===== Excerpted data

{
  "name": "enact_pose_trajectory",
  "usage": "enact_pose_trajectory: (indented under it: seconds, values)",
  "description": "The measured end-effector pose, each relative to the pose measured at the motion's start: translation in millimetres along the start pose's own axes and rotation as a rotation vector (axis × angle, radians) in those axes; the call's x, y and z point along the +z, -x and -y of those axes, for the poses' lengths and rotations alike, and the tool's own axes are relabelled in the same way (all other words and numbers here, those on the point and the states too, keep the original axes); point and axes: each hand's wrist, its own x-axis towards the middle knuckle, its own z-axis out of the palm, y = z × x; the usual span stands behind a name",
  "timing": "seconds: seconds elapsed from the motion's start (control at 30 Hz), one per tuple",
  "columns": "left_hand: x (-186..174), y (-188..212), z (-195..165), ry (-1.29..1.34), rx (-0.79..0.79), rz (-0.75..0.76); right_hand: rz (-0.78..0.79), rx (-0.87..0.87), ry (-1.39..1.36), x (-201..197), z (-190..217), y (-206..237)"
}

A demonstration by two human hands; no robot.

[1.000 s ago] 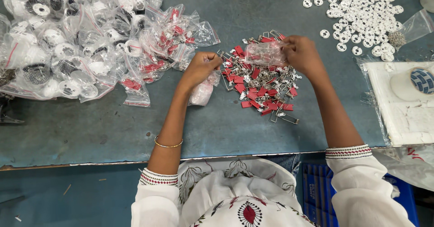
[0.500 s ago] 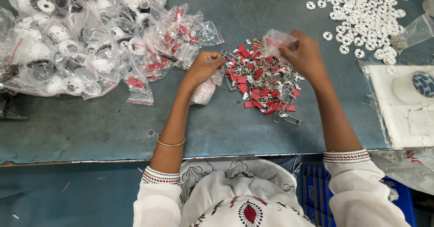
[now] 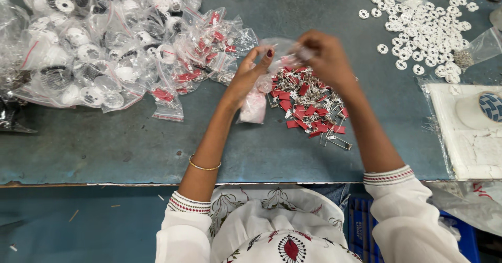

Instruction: The person sits at a work table and packs small red and silver metal components into small clear plastic bags by hand. They open each bag, insert the parts, seal it, and set the filled bag aside, repeating the process with a pile of loose components.

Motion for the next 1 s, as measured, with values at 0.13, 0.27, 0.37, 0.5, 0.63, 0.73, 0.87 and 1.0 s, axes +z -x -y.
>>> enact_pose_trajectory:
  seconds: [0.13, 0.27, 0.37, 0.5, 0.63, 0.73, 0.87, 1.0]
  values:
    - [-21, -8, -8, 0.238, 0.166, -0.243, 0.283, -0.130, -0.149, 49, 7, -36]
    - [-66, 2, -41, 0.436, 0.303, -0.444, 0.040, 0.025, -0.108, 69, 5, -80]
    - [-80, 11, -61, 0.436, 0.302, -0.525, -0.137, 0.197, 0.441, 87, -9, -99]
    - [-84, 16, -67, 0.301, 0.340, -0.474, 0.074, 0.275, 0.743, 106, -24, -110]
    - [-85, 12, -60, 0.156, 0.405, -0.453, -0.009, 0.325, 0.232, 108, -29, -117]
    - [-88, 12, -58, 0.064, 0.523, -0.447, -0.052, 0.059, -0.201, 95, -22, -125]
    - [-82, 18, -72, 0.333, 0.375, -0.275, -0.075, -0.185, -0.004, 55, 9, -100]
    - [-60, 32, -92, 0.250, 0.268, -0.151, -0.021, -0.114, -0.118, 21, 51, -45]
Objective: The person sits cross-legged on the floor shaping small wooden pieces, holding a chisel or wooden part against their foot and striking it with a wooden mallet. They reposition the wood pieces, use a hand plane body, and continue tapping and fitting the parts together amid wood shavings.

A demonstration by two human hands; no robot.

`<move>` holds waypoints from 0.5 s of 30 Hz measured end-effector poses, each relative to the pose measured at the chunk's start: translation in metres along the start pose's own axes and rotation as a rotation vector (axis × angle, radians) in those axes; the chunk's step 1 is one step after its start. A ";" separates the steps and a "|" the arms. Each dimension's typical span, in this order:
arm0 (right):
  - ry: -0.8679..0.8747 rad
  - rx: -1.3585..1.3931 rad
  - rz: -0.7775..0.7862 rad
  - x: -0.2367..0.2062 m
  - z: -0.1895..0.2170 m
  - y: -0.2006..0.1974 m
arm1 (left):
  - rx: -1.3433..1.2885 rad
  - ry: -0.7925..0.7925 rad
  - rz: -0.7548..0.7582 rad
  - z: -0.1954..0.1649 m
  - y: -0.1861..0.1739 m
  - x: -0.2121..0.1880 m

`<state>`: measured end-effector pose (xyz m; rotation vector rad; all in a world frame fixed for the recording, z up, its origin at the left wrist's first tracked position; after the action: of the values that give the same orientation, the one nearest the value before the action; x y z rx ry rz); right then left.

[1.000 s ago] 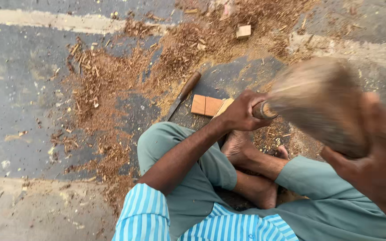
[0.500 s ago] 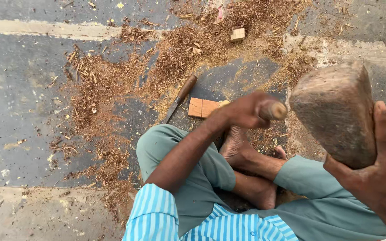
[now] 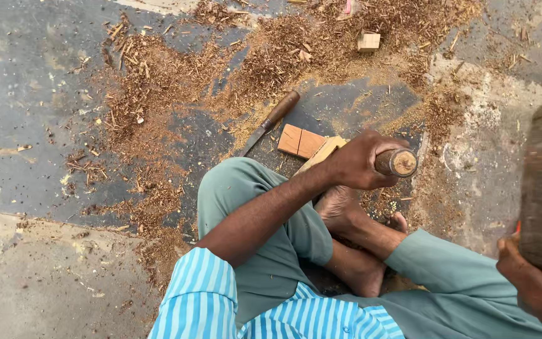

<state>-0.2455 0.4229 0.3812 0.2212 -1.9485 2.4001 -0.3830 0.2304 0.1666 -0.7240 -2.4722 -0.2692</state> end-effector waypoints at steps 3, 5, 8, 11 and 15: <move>-0.072 -0.301 0.088 0.011 0.001 -0.004 | 0.086 0.006 -0.019 -0.008 -0.001 -0.005; -0.058 -0.417 0.146 0.013 -0.005 -0.003 | 0.072 -0.075 0.040 -0.012 0.000 -0.009; -0.177 -0.256 0.021 0.009 -0.011 -0.001 | 0.072 -0.086 0.123 -0.019 0.001 -0.013; -0.265 -0.297 0.068 0.005 -0.012 0.002 | -0.121 0.012 0.067 -0.023 -0.002 -0.017; -0.258 -0.316 -0.002 0.009 -0.008 0.003 | -0.097 -0.058 0.127 -0.026 -0.001 -0.022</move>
<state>-0.2552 0.4294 0.3782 0.5390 -2.3974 2.1079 -0.3565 0.2114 0.1765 -0.9382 -2.4683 -0.3267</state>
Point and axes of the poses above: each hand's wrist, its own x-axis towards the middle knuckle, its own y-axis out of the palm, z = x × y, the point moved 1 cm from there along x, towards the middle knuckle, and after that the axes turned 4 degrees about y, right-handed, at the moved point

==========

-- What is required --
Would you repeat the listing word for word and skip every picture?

-- Written answer --
{
  "name": "enact_pose_trajectory",
  "usage": "enact_pose_trajectory: (indented under it: seconds, values)",
  "description": "The measured end-effector pose, each relative to the pose measured at the motion's start: translation in millimetres along the start pose's own axes and rotation as a rotation vector (axis × angle, radians) in those axes; the call's x, y and z point along the +z, -x and -y of those axes, for the poses' lengths and rotations alike, and the tool's own axes are relabelled in the same way (all other words and numbers here, those on the point and the states too, keep the original axes); point and axes: each hand's wrist, its own x-axis towards the middle knuckle, its own z-axis out of the palm, y = z × x; the usual span stands behind a name",
  "timing": "seconds: seconds elapsed from the motion's start (control at 30 Hz), one per tuple",
  "columns": "left_hand: x (-186..174), y (-188..212), z (-195..165), ry (-1.29..1.34), rx (-0.79..0.79), rz (-0.75..0.76); right_hand: rz (-0.78..0.79), rx (-0.87..0.87), ry (-1.39..1.36), x (-201..197), z (-190..217), y (-206..237)"
}

A demonstration by two human hands; no robot.

[1.000 s ago] 
[0.500 s ago] 
[now] 

Instruction: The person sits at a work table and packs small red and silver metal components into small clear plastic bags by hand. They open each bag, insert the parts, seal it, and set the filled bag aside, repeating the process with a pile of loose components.

Motion for the next 1 s, as measured, with values at 0.13, 0.27, 0.37, 0.5, 0.63, 0.73, 0.87 and 1.0 s, axes +z -x -y.
>>> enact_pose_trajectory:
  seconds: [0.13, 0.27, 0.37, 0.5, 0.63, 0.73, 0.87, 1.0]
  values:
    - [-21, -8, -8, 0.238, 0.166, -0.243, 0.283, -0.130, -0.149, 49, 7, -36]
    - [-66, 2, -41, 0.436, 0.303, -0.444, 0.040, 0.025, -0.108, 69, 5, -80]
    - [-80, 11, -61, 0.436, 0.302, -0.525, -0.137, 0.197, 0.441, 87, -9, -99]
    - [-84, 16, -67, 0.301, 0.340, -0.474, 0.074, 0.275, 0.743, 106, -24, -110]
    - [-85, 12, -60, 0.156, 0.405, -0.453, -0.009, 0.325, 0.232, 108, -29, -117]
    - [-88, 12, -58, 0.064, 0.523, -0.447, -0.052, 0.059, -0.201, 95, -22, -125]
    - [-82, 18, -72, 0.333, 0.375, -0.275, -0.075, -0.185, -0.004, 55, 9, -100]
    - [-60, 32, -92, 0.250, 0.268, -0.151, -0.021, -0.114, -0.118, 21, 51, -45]
Objective: The person sits cross-legged on the floor shaping small wooden pieces, holding a chisel or wooden part against their foot and striking it with a wooden mallet. They reposition the wood pieces, use a hand plane body, and continue tapping and fitting the parts together amid wood shavings.

A demonstration by two human hands; no robot.

`<move>` holds waypoints from 0.5 s of 30 Hz measured end-effector poses, each relative to the pose measured at the chunk's start: translation in metres along the start pose's own axes and rotation as a rotation vector (axis × angle, radians) in those axes; the chunk's step 1 is one step after its start. A ";" separates the steps and a "|" the arms. Each dimension's typical span, in this order:
arm0 (right):
  - ry: -0.8679..0.8747 rad
  - rx: -1.3585..1.3931 rad
  - rz: -0.7775..0.7862 rad
  - x: -0.2367..0.2062 m
  - z: -0.1895..0.2170 m
  - y: -0.2006..0.1974 m
arm1 (left):
  - rx: -1.3433..1.2885 rad
  - ry: -0.7925..0.7925 rad
  - rz: -0.7548..0.7582 rad
  - z: -0.1954..0.1649 m
  - y: -0.1861..0.1739 m
  - x: -0.2121..0.1880 m

`<state>`: measured end-effector pose (xyz m; rotation vector rad; all in a world frame fixed for the recording, z up, its origin at the left wrist's first tracked position; after the action: of the values that give the same orientation, the one nearest the value before the action; x y z rx ry rz); right then left.

[1.000 s ago] 
[0.500 s ago] 
[now] 

<state>-0.2455 0.4229 0.3812 0.2212 -1.9485 2.4001 -0.3830 0.2304 0.1666 -0.7240 -2.4722 -0.2692</state> end-effector waypoints at steps 3, 5, 8, 11 and 15: <move>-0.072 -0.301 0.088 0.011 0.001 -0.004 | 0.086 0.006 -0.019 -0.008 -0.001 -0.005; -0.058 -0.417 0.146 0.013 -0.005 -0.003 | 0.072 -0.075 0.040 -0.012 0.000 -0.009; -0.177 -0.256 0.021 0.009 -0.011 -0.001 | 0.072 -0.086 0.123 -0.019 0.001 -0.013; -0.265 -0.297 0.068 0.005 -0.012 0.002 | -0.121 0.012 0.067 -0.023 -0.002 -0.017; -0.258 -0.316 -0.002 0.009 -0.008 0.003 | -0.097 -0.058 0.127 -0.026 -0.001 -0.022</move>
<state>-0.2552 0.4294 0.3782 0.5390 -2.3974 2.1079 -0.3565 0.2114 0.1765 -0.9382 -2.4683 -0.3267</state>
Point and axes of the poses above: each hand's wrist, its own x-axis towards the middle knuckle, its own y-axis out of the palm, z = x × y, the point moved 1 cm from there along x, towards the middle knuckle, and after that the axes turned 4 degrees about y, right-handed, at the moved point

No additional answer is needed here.